Jessa looked up from the board. “Out of practice?”
He grinned at her. “A feast needs a song. Even from visitors.” He looked at Lenna. “You must have poets of your own. Storytellers? Rememberers?”
She looked confused, her long black hair swinging. “The Speaker. He knows the past.”
“Is he a shaman?”
The girl nodded, reluctant. She pushed back her hair nervously and gathered the dishes. Skapti let the notes fade. Then he said, “I have a good song of thanks for hospitality. Would they let me sing it tonight?”
Lenna paused, her head bent. “I don’t know.... It’s not that sort of feast.” Kari raised his head and looked at her quickly, and she scrambled up. “I’d better go. My mother will want me.”
They watched her hurry across the hazy room, the brilliant reds and blues of her dress delighting their eyes. She pulled on her coat and went out.
“She was scared,” Jessa said. “Now why was that?”
Kari moved a piece. “Skapti’s song. The prospect of hearing it.”
Jessa giggled, but wondered what he really thought.
The skald ignored them. He wrapped his cloak tight around him and leaned back against the wall. “Don’t disturb me. I’ll be working.”
Then he closed his eyes and was still.
Jessa had seen him do this before.

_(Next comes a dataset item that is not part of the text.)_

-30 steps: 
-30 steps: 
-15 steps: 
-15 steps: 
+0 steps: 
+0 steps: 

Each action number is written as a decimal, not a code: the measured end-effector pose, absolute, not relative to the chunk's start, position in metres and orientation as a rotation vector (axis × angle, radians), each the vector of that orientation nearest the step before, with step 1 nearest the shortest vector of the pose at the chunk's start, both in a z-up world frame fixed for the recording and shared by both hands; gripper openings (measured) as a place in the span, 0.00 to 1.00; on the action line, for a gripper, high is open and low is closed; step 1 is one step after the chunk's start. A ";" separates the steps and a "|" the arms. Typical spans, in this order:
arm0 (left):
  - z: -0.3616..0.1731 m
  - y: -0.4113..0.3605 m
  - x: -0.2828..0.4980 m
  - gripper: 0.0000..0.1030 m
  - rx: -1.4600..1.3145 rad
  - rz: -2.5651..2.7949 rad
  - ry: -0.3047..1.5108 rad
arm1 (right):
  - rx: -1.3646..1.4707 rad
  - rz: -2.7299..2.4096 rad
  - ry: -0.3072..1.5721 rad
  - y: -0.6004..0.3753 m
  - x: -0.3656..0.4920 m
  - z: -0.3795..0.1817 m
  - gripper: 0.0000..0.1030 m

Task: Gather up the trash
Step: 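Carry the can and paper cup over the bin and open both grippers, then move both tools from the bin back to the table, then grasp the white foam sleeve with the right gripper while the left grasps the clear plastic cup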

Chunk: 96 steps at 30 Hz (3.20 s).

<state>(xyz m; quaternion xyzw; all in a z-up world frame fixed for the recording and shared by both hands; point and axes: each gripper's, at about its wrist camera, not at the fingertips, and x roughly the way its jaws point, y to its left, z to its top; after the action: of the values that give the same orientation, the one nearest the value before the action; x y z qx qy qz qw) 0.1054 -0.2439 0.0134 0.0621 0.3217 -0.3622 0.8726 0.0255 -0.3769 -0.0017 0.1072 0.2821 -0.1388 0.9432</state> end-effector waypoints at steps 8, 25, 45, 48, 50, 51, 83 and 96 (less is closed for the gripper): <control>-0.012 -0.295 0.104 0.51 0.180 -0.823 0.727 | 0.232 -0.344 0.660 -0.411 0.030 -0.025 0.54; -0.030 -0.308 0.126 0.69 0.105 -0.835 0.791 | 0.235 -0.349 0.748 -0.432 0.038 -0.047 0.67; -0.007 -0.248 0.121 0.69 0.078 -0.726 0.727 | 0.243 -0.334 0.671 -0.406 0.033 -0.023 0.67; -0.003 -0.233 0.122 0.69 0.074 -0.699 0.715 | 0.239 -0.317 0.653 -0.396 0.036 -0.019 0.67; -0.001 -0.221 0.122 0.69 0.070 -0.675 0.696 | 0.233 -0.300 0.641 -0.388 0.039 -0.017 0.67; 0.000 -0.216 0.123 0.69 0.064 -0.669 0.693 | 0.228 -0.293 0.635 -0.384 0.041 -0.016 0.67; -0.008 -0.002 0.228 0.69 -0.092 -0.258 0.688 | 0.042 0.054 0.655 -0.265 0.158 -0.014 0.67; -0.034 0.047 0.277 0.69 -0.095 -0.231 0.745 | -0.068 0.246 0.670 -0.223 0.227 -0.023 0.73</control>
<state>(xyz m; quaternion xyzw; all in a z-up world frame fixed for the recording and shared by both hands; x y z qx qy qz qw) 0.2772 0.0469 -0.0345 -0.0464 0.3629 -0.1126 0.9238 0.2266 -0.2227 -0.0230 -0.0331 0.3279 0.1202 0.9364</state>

Making the song; fitting the words and notes and kennings together, knotting them into intricate lines and rhythms, charging them with power, memorizing them—it was an intense, concentrated process. He would lie there now as if in a sleep for hours, with just the soft touch of a finger on a string now and then to remind them he was alive; later he would begin the music, working out patterns of sound to weave with the words.
For a long time the room was quiet. Just the click of the moving coins, the whirr of the whetstone.
Then Brochael stormed in, scattering snow. He stamped it from his boots, looking more cheerful. “It’s clearing up. I’ve been buying supplies from the old man—they’re surprisingly generous.” He dumped three sacks in a corner. “We should be able to leave tomorrow.”
From his bed, Hakon groaned.
Jessa laughed; she knew what he meant. The warmth, the food, the chance to rest were enticing. And just being indoors without having the eternal wind and sleet in her face, chapping her skin, stinging her eyes, without the constant stumble of the horses, the stiff, freezing nights. But they had to keep on. Signi was depending on them. She thought suddenly of the slim girl asleep in the dim room, her hair spread. Wulfgar too; by now he must be aching with worry.